The plane
descended, submerging us into a thick gray cloud. Then, as if that were not
enough, we entered a second set of gray clouds, much like double doors in a high-security
building. We were now officially socked
in, severed from the bright sunshine above, and locked into a land where
shadows barely appear. Welcome to England.
I had
prepared myself for this grayness. Living in Israel, where the sun flexes its muscles
across a bright blue sky, fingers sketching deep shadows and definition across
desert and mountains, I knew this sojourn into grayness was temporary. After
months of intense Israeli heat, I felt a week of gray could be, well, an anomaly
and I decided to become a ‘weather tourist.’This was liberating in a way as I
did not feel distressed by the bad English weather and, as an outsider to this palette
of gray, I started to think about how this climate affects the English culture.
As I stood on the train platform that
day, I noticed a sliver of sun did manage to sneak past the high security cloud
cover, softly resting upon a pale, wan cheek. Seconds later, it was quickly masked
by yet another bank of cloud.

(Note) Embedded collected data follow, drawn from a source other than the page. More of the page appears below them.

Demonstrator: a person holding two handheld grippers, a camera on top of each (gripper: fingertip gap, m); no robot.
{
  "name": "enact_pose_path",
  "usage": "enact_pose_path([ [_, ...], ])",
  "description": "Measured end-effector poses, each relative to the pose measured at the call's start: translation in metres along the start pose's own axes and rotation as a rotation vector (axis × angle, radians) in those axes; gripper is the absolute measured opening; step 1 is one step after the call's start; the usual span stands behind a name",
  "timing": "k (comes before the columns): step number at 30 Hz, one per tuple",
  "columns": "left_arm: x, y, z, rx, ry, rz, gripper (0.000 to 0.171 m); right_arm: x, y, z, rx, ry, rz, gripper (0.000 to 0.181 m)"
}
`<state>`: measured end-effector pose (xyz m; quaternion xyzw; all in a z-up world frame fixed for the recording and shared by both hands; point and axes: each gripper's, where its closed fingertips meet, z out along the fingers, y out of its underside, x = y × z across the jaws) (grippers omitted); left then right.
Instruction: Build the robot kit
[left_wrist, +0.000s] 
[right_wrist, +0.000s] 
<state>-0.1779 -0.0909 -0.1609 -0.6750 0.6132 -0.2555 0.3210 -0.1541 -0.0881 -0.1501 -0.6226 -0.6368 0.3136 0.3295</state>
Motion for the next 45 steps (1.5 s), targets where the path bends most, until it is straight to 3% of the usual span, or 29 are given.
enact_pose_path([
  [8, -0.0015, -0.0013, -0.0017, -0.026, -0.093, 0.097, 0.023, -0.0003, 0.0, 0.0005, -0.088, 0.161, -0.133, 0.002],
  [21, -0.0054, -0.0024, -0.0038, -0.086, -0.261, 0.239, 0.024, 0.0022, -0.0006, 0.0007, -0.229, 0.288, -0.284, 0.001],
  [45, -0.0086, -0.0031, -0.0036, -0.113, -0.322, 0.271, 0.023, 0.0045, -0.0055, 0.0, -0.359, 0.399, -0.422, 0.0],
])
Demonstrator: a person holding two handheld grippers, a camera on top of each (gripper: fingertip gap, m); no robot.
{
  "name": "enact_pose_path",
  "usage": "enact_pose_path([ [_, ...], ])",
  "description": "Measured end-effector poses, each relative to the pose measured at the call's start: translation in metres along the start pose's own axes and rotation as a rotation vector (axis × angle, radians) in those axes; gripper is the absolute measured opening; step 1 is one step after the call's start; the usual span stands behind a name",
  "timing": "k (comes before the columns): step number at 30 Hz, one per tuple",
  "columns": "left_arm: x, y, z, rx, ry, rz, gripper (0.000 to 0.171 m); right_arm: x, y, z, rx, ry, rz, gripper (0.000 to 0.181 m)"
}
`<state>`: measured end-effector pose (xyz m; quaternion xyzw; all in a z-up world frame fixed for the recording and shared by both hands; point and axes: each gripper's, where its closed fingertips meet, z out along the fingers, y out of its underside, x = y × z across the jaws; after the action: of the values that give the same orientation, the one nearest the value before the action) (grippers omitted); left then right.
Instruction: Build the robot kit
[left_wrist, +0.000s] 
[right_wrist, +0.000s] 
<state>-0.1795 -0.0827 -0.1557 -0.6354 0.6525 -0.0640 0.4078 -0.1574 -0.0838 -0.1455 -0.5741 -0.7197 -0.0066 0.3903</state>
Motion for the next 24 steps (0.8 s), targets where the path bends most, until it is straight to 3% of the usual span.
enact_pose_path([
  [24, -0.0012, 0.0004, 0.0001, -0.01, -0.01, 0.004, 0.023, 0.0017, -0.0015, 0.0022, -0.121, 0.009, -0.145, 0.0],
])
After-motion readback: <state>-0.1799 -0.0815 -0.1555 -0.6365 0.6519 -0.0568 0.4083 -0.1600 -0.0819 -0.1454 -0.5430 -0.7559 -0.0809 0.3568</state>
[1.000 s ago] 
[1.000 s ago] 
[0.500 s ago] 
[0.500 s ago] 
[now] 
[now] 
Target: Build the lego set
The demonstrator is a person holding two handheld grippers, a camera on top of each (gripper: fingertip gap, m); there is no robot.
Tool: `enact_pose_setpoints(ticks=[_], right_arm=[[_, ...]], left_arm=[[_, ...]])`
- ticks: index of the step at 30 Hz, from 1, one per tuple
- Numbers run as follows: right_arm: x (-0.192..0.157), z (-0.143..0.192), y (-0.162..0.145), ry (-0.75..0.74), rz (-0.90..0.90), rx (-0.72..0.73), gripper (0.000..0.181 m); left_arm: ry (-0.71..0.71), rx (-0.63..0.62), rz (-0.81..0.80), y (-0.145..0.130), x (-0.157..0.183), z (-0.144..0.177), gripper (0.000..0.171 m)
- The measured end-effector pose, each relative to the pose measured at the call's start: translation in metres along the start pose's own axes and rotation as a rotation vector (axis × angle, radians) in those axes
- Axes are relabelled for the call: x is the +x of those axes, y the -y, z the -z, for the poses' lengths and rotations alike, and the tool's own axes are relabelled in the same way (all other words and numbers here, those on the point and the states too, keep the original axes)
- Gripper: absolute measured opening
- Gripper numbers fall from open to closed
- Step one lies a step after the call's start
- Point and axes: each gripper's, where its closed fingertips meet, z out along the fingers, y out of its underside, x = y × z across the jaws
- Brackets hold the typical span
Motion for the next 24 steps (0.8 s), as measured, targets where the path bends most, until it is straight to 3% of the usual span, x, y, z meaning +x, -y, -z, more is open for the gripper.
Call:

How cruel, I thought.
When I
davened the next morning, I understood one of my morning blessings in a new
light (forgive the pun). Every day in the Birkat Hashahar, we ask to understand
the difference between day and night and I had always interpreted this as seeking
knowledge to differentiate between good and evil. But, as I sat with my prayer
book in hand the next morning and looked outside, I was confused. It was 8 am,
but where was the light? It could have been 5 am or 11 am or 7 pm. There really
was no huge distinction between day and night. I felt I was stuck in an ‘in between’
place, where it is neither markedly day nor night; a place of confusion and of
not really knowing where I am and where I stand.
As the day
progressed, and the skies curdled and thickened, I kept this thought in
mind. Since the English seem to exist in a state of semi-darkness, perhaps they
behave accordingly. In this country, I never really know where I stand with
people. Is it because they are afraid to reveal their true emotions? Were they
really happy? Bothered? Content? Fulfilled? I could not read this on their
faces or discern it from conversation. My sincere queries were often met with British
humor, which confused me even more. Were they being serious? Were they joking?
Were they irritated? Were they feeling pain?
And then I thought
about Israel, the land of hot sunny days and ink black nights; a place where
people wear their emotions on their sleeves. No gray. The emotional weather in
Israel is visibly happy and filled with hugs, kisses and loud chatter, or sad, heavy
with tears and audible weeping. It can be anger with black, smoldering words. If
someone wants me to leave, I am dismissed immediately. If they are irritated,
they tell me. I am not left guessing. With eight months of sunny skies, where a
single cloud is a trespasser, our weather is direct and definitive. And when the rains do come, thank G-d, they
are thunderous and plentiful. Nothing in Israel is insipid.
In Israel, we
know the routine and we are not hiding it from anyone.